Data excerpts

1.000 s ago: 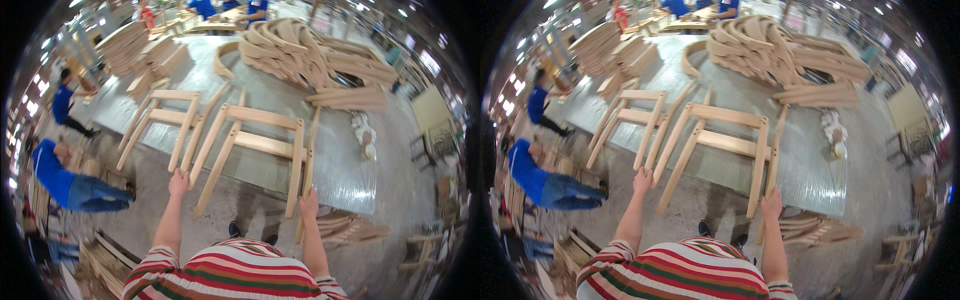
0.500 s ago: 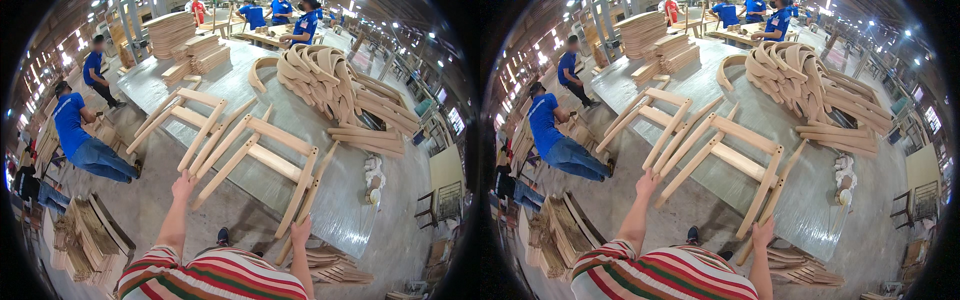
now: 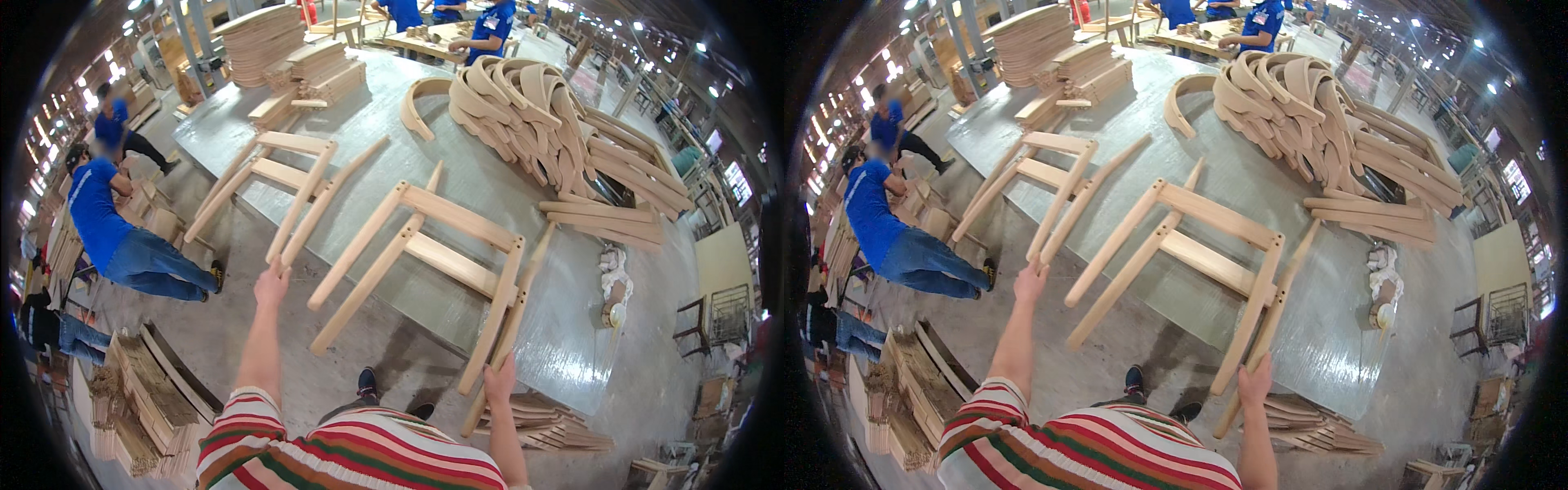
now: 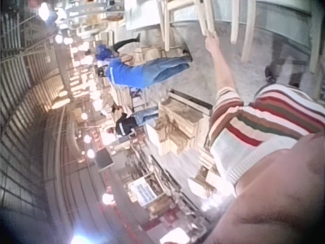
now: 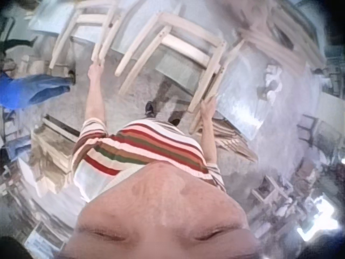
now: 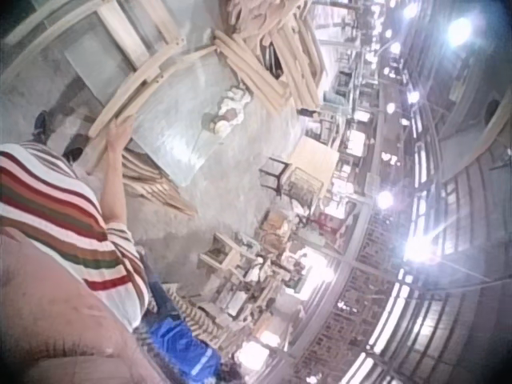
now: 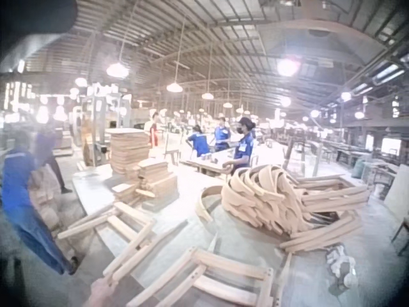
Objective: The person applies glue to wooden chair components using a brush and a small container. They dip the brush into the container and apply the substance to joints and edges of chair frames and curved backrest pieces. The person handles multiple parts one at a time, placing them on the table after treatment.
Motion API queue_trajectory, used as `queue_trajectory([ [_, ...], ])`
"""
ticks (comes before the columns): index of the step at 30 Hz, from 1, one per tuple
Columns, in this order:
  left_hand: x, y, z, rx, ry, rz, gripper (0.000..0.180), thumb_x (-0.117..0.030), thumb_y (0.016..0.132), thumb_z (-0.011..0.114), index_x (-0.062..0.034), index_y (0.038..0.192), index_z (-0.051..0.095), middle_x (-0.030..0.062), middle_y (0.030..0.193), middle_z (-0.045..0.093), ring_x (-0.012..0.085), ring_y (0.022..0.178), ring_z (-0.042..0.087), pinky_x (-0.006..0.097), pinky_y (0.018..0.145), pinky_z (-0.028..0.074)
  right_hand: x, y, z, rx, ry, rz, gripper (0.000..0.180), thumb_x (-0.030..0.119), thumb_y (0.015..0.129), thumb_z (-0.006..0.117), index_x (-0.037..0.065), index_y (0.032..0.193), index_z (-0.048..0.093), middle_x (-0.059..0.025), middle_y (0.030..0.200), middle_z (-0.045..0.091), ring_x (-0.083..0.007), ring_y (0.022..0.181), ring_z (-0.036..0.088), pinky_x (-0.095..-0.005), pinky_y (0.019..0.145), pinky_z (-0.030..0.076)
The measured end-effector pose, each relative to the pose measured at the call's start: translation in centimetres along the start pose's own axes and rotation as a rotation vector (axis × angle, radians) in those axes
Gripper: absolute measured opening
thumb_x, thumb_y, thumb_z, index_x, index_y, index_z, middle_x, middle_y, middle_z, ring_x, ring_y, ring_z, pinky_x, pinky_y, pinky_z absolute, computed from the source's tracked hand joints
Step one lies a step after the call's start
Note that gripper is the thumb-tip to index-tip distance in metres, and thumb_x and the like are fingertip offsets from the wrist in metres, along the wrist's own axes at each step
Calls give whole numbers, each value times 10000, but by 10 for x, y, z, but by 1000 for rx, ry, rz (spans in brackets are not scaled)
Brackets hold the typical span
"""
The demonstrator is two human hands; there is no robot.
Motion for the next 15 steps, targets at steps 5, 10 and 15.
queue_trajectory([
  [5, 14, 26, -7, 29, -22, -63, 538, -441, 856, 524, -270, 1352, 406, 166, 1008, 638, 344, 964, 606, 458, 826, 480, 38, 0, 26, -11, -35, -23, 702, 171, 720, 621, -74, 1306, 322, -260, 1126, 495, -423, 1036, 499, -454, 867, 423],
  [10, 22, 39, -6, 12, -16, -5, 541, -415, 847, 536, -276, 1354, 405, 154, 1074, 606, 329, 1011, 581, 446, 842, 473, 78, 4, 70, 110, -25, -25, 745, 228, 743, 632, -78, 1326, 284, -269, 1174, 470, -417, 1063, 499, -442, 881, 433],
  [15, 33, 40, -10, -80, 12, 18, 512, -319, 843, 550, -251, 1336, 427, 142, 1103, 569, 323, 1034, 550, 438, 853, 465, 104, -2, 79, 253, 47, -47, 771, 303, 777, 642, -52, 1350, 267, -255, 1188, 481, -393, 1062, 512, -433, 873, 439],
])
Point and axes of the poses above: each hand's wrist, its own y-axis towards the middle knuckle, its own z-axis out of the palm, x = y × z, the point moved 2 cm from there along y, towards the middle knuckle
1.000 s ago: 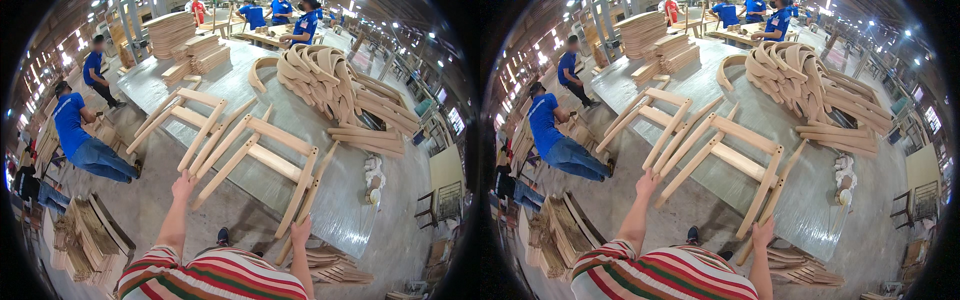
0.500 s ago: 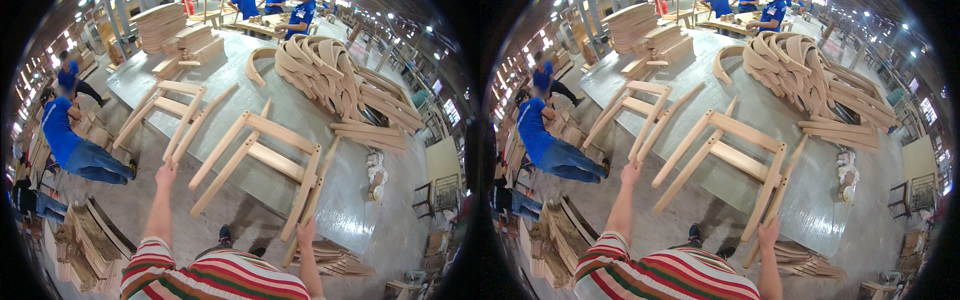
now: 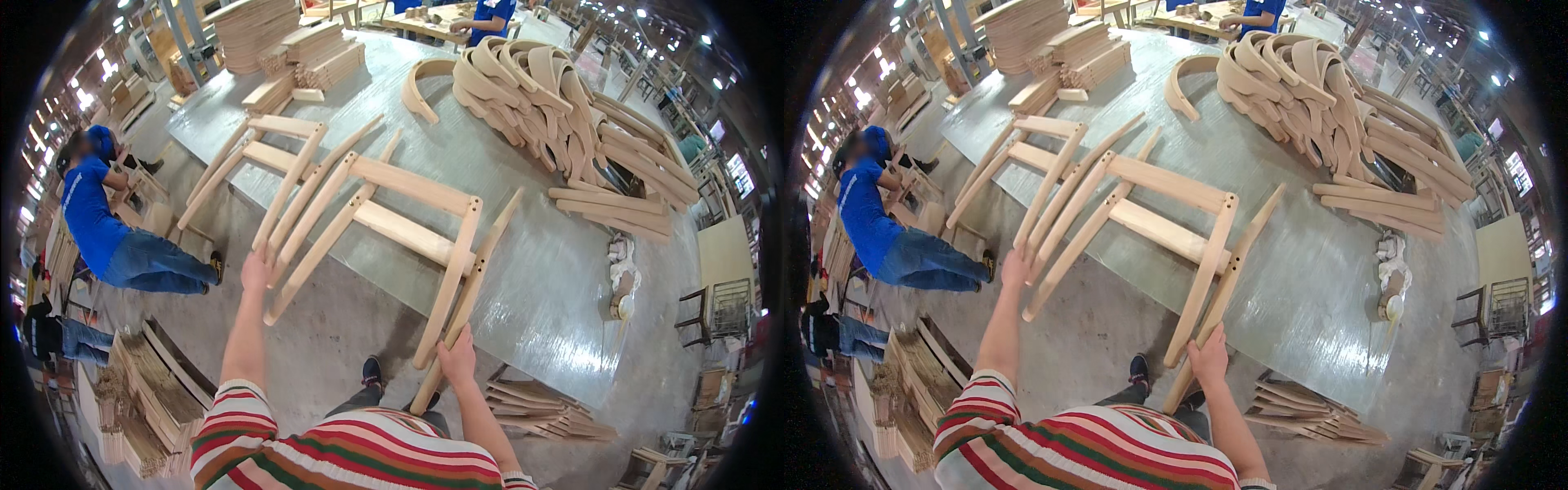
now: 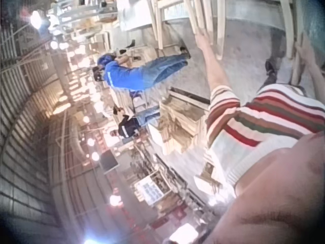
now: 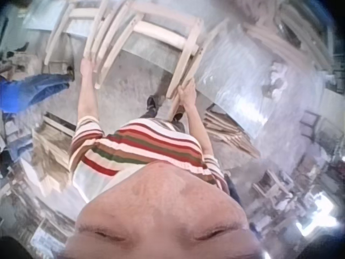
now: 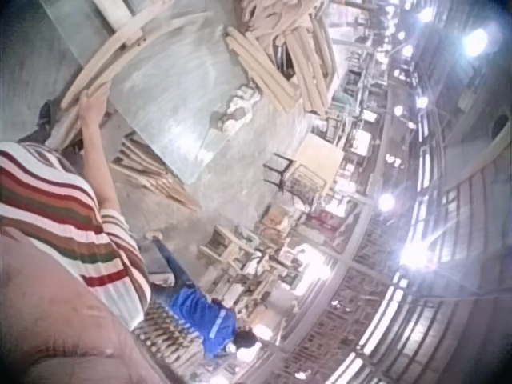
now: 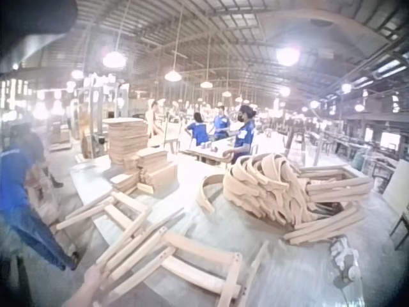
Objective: The person applies glue to wooden chair components using a brush and a small container. They dip the brush into the container and apply the substance to joints and edges of chair frames and curved backrest pieces. The person handles multiple parts one at a time, placing them on the table after treatment.
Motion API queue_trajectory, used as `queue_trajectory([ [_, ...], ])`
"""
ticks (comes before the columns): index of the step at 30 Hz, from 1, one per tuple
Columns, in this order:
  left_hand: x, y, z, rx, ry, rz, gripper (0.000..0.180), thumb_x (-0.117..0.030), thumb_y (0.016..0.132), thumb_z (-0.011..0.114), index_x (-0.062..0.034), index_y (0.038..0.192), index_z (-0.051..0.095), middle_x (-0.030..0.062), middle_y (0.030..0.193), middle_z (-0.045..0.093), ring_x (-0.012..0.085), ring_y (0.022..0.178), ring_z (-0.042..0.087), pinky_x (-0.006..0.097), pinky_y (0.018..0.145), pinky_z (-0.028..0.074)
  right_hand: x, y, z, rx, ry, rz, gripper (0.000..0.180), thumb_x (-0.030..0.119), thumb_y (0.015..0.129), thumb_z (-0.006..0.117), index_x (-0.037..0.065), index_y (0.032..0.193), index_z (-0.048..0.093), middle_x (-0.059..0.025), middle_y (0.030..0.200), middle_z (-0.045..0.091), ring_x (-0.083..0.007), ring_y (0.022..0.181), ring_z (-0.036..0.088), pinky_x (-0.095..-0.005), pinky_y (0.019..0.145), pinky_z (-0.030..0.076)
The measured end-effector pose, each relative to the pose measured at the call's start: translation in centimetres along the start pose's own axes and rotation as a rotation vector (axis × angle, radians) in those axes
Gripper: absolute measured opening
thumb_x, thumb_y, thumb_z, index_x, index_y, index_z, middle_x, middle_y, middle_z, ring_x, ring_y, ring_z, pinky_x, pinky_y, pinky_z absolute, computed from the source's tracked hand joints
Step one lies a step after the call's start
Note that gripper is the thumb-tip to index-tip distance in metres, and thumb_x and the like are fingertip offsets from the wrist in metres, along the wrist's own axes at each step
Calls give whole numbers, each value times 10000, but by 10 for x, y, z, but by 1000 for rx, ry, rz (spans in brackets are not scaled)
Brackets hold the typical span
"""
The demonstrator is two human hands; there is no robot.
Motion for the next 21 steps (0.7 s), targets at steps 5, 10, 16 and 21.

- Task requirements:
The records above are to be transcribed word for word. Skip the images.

- Exercise result:
1.000 s ago: 
0.500 s ago: 
now: 
now: 
now: 
now: 
now: 
Objective: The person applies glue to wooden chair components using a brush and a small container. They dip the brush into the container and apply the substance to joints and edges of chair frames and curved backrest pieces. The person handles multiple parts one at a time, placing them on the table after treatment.
Motion API queue_trajectory, used as `queue_trajectory([ [_, ...], ])`
"""
ticks (comes before the columns): index of the step at 30 Hz, from 1, one per tuple
Columns, in this order:
  left_hand: x, y, z, rx, ry, rz, gripper (0.000..0.180), thumb_x (-0.117..0.030), thumb_y (0.016..0.132), thumb_z (-0.011..0.114), index_x (-0.062..0.034), index_y (0.038..0.192), index_z (-0.051..0.095), middle_x (-0.030..0.062), middle_y (0.030..0.193), middle_z (-0.045..0.093), ring_x (-0.012..0.085), ring_y (0.022..0.178), ring_z (-0.042..0.087), pinky_x (-0.006..0.097), pinky_y (0.018..0.145), pinky_z (-0.028..0.074)
  right_hand: x, y, z, rx, ry, rz, gripper (0.000..0.180), thumb_x (-0.030..0.119), thumb_y (0.015..0.129), thumb_z (-0.006..0.117), index_x (-0.037..0.065), index_y (0.032..0.193), index_z (-0.048..0.093), middle_x (-0.059..0.025), middle_y (0.030..0.200), middle_z (-0.045..0.091), ring_x (-0.083..0.007), ring_y (0.022..0.181), ring_z (-0.036..0.088), pinky_x (-0.095..-0.005), pinky_y (0.019..0.145), pinky_z (-0.030..0.076)
The measured end-effector pose, each relative to the pose measured at the call's start: translation in centimetres along the start pose's own axes and rotation as a rotation vector (axis × angle, radians) in those axes
Gripper: absolute measured opening
thumb_x, thumb_y, thumb_z, index_x, index_y, index_z, middle_x, middle_y, middle_z, ring_x, ring_y, ring_z, pinky_x, pinky_y, pinky_z absolute, computed from the source's tracked hand joints
Step one lies a step after the call's start
Note that gripper is the thumb-tip to index-tip distance in metres, and thumb_x and the like are fingertip offsets from the wrist in metres, along the wrist's own axes at each step
Calls give whole numbers, each value times 10000, but by 10 for x, y, z, but by 1000 for rx, ry, rz (spans in brackets are not scaled)
Brackets hold the typical span
"""
The demonstrator is two human hands; there is no robot.
Motion for the next 15 steps, targets at steps 5, 10 and 15.
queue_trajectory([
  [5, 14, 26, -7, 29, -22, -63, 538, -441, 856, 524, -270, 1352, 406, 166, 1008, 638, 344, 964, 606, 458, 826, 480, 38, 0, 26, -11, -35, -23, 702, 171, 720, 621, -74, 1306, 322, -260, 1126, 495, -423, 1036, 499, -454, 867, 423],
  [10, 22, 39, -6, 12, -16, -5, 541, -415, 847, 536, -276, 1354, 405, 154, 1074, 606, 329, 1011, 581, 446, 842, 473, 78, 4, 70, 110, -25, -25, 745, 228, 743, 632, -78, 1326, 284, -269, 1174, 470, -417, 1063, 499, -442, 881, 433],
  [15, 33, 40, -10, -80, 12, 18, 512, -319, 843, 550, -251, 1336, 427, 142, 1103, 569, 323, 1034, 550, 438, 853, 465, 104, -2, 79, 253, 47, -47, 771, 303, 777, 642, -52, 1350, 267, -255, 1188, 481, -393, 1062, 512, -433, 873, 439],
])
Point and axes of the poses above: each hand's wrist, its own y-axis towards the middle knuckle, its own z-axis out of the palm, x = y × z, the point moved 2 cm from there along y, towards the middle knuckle
1.000 s ago: 
0.500 s ago: 
now: 
now: 
now: 
now: 
now: 
Objective: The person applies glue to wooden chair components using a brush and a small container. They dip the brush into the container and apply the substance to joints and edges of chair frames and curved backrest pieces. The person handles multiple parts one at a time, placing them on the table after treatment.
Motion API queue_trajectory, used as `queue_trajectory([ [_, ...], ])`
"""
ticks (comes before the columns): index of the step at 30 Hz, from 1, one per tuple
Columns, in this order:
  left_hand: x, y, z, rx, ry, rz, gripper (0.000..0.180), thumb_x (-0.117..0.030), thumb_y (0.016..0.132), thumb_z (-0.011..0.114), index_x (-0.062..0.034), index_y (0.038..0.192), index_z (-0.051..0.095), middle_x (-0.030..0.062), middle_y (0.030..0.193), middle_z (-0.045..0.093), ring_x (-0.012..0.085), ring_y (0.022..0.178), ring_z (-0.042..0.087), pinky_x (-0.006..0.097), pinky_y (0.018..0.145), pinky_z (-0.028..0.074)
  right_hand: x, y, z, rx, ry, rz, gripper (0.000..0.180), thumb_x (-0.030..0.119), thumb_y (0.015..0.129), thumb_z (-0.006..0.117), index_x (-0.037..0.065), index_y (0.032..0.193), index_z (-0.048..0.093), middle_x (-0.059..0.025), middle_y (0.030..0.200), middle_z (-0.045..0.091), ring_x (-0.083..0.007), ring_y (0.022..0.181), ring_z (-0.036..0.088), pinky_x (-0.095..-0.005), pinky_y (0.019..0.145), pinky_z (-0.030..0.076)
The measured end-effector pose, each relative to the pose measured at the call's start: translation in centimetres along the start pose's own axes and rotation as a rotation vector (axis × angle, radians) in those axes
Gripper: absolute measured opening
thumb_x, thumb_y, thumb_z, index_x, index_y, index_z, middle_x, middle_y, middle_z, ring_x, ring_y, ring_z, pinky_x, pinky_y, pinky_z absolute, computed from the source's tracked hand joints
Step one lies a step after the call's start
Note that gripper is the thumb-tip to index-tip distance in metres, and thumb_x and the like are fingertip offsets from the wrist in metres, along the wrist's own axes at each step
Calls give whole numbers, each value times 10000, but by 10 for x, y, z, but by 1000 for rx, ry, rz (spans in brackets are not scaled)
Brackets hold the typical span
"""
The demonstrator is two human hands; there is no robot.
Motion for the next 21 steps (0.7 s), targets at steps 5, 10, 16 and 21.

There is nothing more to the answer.